# What to do about Grasshoppers?



## Ozone (May 24, 2011)

What to plant for bees and not grasshoppers?????


----------



## sqkcrk (Dec 10, 2005)

Just net them and throw them in a vat of chocolate. You may have to fry them first. I'm not sure.


----------



## wdcrkapry205 (Feb 11, 2010)

:thumbsup:Get you a bunch of chickens, they'll help with the grasshoppers. And free yard eggs to boot.


----------



## Michael Bush (Aug 2, 2002)

I second the chickens. I've never had grasshopper issues when I've had chickens in the yard. Free chicken feed.  I also never had issues with ticks with chickens in the yard.


----------



## WWW (Feb 6, 2011)

For sure chickens is the way to go, my wife's chickens roam free in the yard and around the hives and have kept our place free from grasshoppers and ticks for years now and they give us fresh eggs as well.


----------



## Edcrosbys (Oct 26, 2010)

Careful with those chickens. I was told they are a "gateway animal".


----------



## CharlieN (Feb 23, 2011)

Chickens or Guineas - if you don't mind the noise I think Guineas are the best - and they make wonderful watch birds... NOTHING can come around without them alerting you.


----------



## Michael Bush (Aug 2, 2002)

Agreed, Guineas are best for insects IF you can stand the racket...


----------



## spunky (Nov 14, 2006)

Edcrosbys said:


> Careful with those chickens. I was told they are a "gateway animal".
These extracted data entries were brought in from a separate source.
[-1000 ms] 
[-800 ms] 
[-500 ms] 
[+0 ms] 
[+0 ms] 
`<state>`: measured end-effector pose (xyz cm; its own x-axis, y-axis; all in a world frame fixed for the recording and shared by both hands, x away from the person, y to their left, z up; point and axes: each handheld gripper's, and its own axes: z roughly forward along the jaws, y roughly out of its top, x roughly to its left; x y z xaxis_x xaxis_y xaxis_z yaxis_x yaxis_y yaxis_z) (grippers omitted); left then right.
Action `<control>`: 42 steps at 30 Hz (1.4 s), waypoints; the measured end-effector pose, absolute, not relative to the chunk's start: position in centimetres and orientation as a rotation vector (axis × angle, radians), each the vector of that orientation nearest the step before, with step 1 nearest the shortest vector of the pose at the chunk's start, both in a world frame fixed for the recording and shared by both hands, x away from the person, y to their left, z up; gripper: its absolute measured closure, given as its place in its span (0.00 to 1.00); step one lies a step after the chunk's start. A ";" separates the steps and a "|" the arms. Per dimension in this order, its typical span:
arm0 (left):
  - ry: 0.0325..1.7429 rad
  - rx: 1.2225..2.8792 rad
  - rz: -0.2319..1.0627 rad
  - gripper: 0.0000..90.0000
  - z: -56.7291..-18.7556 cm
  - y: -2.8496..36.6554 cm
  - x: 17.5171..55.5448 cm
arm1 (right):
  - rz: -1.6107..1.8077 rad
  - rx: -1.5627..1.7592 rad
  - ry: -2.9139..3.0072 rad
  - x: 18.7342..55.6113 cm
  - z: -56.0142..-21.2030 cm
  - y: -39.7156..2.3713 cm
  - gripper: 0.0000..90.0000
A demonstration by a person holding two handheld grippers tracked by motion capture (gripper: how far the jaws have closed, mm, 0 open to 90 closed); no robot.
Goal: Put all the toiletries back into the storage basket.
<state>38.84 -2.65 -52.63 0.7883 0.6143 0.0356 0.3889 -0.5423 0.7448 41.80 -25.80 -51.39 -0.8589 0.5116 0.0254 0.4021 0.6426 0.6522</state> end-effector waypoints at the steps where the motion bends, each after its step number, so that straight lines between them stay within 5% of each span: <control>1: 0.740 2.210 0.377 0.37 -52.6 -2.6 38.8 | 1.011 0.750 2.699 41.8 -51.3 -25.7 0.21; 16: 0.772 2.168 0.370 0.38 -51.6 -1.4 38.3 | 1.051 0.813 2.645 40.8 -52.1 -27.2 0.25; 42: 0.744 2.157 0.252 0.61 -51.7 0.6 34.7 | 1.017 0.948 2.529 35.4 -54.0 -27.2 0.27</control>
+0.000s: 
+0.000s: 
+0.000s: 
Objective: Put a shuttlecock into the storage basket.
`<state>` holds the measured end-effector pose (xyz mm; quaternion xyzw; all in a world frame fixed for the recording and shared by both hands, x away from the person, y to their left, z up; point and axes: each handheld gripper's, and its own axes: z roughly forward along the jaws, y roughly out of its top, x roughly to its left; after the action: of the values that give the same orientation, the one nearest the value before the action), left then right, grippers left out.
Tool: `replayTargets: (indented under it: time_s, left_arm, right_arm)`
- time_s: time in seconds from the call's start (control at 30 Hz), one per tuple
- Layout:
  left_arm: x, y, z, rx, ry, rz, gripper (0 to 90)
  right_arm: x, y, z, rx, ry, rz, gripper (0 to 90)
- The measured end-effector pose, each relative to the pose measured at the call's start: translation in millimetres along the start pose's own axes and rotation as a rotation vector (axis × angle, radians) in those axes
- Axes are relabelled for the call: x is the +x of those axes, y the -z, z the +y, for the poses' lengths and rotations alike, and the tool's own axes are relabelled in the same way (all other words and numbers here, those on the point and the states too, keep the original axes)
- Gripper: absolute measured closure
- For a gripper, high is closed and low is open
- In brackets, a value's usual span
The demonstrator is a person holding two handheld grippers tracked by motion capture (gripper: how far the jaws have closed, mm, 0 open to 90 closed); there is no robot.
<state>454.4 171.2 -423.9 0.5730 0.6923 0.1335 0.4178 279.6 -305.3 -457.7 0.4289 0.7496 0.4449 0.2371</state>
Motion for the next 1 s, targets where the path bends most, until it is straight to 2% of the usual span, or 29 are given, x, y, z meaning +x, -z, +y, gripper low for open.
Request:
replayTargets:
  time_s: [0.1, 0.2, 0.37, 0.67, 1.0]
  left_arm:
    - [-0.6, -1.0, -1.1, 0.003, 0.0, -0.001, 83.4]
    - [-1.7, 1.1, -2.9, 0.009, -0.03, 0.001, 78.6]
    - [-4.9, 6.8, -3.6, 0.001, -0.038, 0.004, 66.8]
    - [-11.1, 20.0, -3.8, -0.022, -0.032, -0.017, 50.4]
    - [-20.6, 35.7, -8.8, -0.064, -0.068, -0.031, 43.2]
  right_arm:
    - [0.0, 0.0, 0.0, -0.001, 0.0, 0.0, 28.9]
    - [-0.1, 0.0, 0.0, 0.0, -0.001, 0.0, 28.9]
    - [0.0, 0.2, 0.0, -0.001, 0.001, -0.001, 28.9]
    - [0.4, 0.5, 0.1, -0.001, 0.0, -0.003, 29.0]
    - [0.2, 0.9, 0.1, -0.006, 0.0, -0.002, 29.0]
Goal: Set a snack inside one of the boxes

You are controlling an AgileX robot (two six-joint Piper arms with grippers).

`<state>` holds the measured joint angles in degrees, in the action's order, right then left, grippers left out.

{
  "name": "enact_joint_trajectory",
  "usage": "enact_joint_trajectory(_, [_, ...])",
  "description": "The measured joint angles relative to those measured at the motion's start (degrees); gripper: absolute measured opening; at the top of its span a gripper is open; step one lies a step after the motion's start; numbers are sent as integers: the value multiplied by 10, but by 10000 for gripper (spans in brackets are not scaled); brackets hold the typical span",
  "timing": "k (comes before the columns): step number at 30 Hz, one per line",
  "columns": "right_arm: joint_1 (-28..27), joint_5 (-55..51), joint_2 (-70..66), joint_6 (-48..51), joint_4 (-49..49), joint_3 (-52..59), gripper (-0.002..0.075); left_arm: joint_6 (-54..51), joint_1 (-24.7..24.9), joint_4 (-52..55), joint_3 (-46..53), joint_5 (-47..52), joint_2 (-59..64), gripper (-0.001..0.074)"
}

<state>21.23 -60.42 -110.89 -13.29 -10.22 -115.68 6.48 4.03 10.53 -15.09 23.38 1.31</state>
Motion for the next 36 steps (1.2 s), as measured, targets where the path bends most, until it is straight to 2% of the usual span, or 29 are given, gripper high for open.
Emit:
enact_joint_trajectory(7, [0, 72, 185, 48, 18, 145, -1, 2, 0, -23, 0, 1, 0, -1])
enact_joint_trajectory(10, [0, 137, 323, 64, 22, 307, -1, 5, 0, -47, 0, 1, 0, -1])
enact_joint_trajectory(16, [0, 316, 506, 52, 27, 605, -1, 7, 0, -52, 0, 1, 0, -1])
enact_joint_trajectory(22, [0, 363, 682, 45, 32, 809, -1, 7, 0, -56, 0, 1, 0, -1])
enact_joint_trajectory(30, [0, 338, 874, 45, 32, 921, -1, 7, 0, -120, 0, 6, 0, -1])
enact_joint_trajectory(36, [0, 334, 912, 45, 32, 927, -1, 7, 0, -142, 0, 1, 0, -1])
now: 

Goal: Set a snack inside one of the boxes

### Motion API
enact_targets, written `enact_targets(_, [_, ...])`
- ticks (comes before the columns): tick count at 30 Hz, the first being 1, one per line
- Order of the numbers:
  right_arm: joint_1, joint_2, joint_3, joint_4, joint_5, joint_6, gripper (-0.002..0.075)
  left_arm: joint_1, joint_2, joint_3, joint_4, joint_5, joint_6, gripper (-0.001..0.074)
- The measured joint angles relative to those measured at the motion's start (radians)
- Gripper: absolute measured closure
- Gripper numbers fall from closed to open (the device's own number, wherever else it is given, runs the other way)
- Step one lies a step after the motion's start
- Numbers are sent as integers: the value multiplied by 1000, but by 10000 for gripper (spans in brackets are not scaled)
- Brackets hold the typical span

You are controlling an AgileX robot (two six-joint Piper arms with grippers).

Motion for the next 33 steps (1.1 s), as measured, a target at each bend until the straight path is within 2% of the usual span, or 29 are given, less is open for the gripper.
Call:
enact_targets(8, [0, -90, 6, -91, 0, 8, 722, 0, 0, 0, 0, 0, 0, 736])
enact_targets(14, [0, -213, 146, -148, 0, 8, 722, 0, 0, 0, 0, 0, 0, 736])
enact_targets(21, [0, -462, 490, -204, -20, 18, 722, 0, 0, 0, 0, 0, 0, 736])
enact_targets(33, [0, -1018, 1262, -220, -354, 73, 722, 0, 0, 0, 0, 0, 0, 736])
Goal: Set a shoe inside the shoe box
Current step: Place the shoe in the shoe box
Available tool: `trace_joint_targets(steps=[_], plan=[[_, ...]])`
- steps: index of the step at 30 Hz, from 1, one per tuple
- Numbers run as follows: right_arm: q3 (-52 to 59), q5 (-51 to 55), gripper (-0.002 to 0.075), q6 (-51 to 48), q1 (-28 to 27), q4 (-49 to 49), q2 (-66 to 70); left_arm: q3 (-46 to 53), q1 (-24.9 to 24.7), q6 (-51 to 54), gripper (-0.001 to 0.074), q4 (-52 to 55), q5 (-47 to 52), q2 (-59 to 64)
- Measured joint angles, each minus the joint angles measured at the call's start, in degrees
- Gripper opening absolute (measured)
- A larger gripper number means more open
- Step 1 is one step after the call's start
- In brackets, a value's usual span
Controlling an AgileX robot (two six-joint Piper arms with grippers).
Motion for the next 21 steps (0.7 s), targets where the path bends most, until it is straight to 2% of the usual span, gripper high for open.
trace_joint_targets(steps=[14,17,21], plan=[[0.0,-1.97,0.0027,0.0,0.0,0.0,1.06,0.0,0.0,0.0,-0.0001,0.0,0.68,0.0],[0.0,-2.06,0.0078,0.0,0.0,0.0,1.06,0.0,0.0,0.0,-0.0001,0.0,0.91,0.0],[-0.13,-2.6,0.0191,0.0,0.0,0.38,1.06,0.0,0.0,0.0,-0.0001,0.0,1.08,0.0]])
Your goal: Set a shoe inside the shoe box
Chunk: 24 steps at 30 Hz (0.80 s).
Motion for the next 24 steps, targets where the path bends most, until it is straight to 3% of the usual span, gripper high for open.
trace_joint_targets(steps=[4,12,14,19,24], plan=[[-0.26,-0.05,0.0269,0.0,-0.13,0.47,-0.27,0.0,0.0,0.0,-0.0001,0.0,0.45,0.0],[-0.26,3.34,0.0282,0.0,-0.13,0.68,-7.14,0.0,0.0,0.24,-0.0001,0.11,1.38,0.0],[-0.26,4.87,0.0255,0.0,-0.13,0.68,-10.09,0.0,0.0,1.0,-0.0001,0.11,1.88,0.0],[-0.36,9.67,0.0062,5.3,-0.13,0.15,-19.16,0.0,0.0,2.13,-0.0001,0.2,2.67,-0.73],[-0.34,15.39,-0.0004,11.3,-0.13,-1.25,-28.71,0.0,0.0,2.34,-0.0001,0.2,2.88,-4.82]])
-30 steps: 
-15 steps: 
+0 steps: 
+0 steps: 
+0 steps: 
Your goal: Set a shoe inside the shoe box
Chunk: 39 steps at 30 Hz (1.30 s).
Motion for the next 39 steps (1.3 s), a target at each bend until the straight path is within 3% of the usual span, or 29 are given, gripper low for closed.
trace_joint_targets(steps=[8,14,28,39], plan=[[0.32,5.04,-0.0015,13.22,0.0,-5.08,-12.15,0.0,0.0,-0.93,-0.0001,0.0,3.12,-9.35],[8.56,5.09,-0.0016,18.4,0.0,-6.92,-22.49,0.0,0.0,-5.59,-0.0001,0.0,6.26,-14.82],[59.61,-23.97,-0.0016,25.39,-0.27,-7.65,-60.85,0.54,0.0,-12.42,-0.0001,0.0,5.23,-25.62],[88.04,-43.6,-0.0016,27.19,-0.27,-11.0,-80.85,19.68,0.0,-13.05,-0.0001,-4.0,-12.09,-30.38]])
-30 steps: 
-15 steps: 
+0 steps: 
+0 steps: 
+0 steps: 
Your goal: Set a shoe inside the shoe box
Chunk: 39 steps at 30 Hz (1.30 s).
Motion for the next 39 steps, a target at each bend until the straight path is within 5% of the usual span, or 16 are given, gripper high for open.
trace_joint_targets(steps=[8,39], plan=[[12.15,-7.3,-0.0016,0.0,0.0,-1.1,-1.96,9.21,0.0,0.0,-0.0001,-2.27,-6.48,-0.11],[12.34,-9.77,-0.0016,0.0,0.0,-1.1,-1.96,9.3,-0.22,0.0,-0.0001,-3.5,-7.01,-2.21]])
They are and were; I got tired of feeding the hawks and owls and penned up , the price of oyster shell and feed was worth more than the chickens 

Glad those livestock days are over, down to 2 dogs and my bees . Yeah


----------



## Walliebee (Nov 17, 2006)

I used Nolo-bait years ago with good success. It a biocontrol containing Paranosema (Nosema) locustae. No grasshopper problems for years! 

From the website:
The Paranosema (Nosema) locustae spores are ingested by the grasshopper they become activated in the grasshopper's mid-gut. The spores germinate or extrude a filament from the cell wall. In the process of extruding this filament, the spores pierce the mid-gut wall of the grasshopper and in very young grasshoppers death usually occurs very quickly. This is due to septicemia or bacteria invading the grasshopper and causing death. In more mature grasshoppers the spores continue to reproduce, utilizing the fat body of the grasshopper for energy. As the Paranosema (Nosema) locustae population increases inside the grasshopper it becomes lethargic, reduces its feeding and has lowered reproduction capability. In addition, grasshoppers are quite cannibalistic and healthy grasshoppers will feed on their slow, sickly companions. This enables the Paranosema (Nosema) locustae to spread throughout the population and infect other grasshoppers that migrate into the area. Infected female grasshoppers can also pass the infection along in the sticky substance that surrounds the egg pods. As the newly hatching grasshoppers chew their way out of the egg pod they also become infected and will mostly likely die before reaching the first molt.


----------



## Ozone (May 24, 2011)

Walliebee said:


> I used Nolo-bait years ago with good success. It a biocontrol containing Paranosema (Nosema) locustae. No grasshopper problems for years!
> 
> From the website:
> The Paranosema (Nosema) locustae spores are ingested by the grasshopper they become activated in the grasshopper's mid-gut. The spores germinate or extrude a filament from the cell wall. In the process of extruding this filament, the spores pierce the mid-gut wall of the grasshopper and in very young grasshoppers death usually occurs very quickly. This is due to septicemia or bacteria invading the grasshopper and causing death. In more mature grasshoppers the spores continue to reproduce, utilizing the fat body of the grasshopper for energy. As the Paranosema (Nosema) locustae population increases inside the grasshopper it becomes lethargic, reduces its feeding and has lowered reproduction capability. In addition, grasshoppers are quite cannibalistic and healthy grasshoppers will feed on their slow, sickly companions. This enables the Paranosema (Nosema) locustae to spread throughout the population and infect other grasshoppers that migrate into the area. Infected female grasshoppers can also pass the infection along in the sticky substance that surrounds the egg pods. As the newly hatching grasshoppers chew their way out of the egg pod they also become infected and will mostly likely die before reaching the first molt.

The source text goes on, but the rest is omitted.